これを筋肉質な身体に変え、最後に細かいところも創造していく。三分くらいで完成したが、何か結構なマッチョメンになってしまった。まぁ強い身体ならいいだろと言い訳しながらも、男の身体に異常がないかを確認する。
「さて、起きなかったら俺も遂に殺人者か……」
彼の心臓は動いてるし息もしている。少し想像を凝らせばどんな怪我でも大体治せるこの治療魔法はかなり優秀だが、一度死んだ人間にそれを行うと意識が戻らずただの植物人間になる。これは二年前くらいに一度試したことがある。
だが首を切り落とした直後に治療なんてしたことはないので、セーフかアウトかはわからない。取り敢えず右手の人差し指に微弱な電気を纏わせて男の顔に当てる。
「うぉう!」
「……さて、成功か。良かった良かった」
「おい、これは……まさか死後の世界なんてあったのか」
「はいはい。それじゃあさっさとこれを着て隅に座ってろ」
男にさっさと服を着させて隅に追いやり、次の人を招き入れる。その作業をただひたすらに繰り返した。
――▽▽――
丸一日かけて下水道の中作業を終え、グロッキーになりながらも何とか元の身体に戻った人間たちを引き連れて下水道の出口へ帰ってきた。

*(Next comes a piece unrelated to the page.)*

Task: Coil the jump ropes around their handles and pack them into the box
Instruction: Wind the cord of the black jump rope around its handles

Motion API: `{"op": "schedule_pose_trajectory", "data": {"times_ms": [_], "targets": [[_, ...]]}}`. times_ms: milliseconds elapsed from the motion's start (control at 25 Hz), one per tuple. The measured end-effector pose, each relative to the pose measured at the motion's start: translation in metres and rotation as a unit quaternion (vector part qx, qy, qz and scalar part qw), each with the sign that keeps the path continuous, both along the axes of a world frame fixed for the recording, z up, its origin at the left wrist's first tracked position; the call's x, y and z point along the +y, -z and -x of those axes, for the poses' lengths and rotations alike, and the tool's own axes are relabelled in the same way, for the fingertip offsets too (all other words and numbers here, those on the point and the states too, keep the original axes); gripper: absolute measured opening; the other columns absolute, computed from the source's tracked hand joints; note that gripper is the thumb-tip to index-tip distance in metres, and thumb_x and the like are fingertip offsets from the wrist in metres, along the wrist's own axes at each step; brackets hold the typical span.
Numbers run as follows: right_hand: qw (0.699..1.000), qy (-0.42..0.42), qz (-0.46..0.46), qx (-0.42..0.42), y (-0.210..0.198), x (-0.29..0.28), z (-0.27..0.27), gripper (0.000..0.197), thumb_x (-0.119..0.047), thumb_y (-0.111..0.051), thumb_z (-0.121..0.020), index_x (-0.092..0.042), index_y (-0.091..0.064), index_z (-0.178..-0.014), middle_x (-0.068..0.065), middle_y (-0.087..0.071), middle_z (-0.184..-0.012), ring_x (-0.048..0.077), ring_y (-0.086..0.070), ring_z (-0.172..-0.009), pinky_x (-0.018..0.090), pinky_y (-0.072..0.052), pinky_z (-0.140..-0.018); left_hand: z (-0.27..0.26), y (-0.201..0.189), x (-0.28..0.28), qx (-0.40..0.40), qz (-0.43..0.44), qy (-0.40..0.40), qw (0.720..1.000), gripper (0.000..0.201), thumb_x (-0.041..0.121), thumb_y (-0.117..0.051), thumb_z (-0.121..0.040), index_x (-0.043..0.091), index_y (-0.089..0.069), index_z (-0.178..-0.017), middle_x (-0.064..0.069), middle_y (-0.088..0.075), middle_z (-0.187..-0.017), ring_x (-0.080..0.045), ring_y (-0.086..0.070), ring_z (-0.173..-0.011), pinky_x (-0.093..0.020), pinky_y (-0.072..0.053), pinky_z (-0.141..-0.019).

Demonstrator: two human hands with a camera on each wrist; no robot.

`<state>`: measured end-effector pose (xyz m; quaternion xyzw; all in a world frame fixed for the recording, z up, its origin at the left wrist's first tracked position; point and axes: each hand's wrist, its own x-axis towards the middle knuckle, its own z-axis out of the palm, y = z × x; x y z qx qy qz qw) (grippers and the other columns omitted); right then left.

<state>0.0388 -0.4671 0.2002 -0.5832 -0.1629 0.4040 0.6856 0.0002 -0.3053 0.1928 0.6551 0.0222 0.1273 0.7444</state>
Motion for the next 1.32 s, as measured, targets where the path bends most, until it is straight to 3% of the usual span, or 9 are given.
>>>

今更だが人間領まで彼らに犬車にでもなって貰ってた方が脱出がかなり楽になったんじゃないかなと思った。頭に布を被せてこいつら火事に巻き込まれちまって顔が醜いんです、とか言って幻惑魔法を門番にかける。か、完璧じゃないか。
(後の祭りである)
何も話さなくなった剣を訝しげに思いながらも適当に策を練る。……全員一気に瞬間移動出来ないかな。でもまだ人と一緒に瞬間移動やったことないんだよね。多分出来るとは思うが、流石にぶっつけ本番は怖い。
一先ず俺だけ地上に出て住宅街の隅にある家畜場から猪っぽい動物を拝借し、少し実験してみる。猪の背中に軽く手を当ててまずは少し遠くにある木まで瞬間移動。
「うん。いけるな」
いきなり景色が変わったことに驚いたのか猪が少し暴れた。それを抑えながらも次は人間領のイザラス――亜人を隔てる壁近くの村へ飛んでみる。
すると見覚えのある裏路地にちゃんと移動出来た。何やら怪しい取引をしている男たちが俺を見て目を真ん丸にしていたが、気にせずに亜人領へ戻る。
瞬間移動は出来るが人目が少し気がかりだ。それに一人づつ瞬間移動させないと場所が足りなさそうだ。瞬間移動した先に人がいたらどうなるかわからんしな。
問題が解決したので早速人間たちをばんばん元に住んでいた場所へ瞬間移動させていく。
助けた人達の数名からは名前を聞かれたので、黒の旅人の弟子だと答えておいた。その他は自分の身に何が起きたのか実感せずに放心していた。まぁ、それが普通なのかもしれない。
そして全ての人間を送り届けた後にワニ亜人とモセカが待機しているテントに戻り、ミーセを置いてきたことを告げる。一応、研究機関に戻りたいとミーセから言ってきた、ということにした。ワニ亜人は残念そうに、モセカは憤慨していた。
ホテルでぐっすり寝ていたらしい不死身少女を迎えに行き、次はモセカの国へ向かうことになった。ゲテモノ料理とか食わされないだろうな……。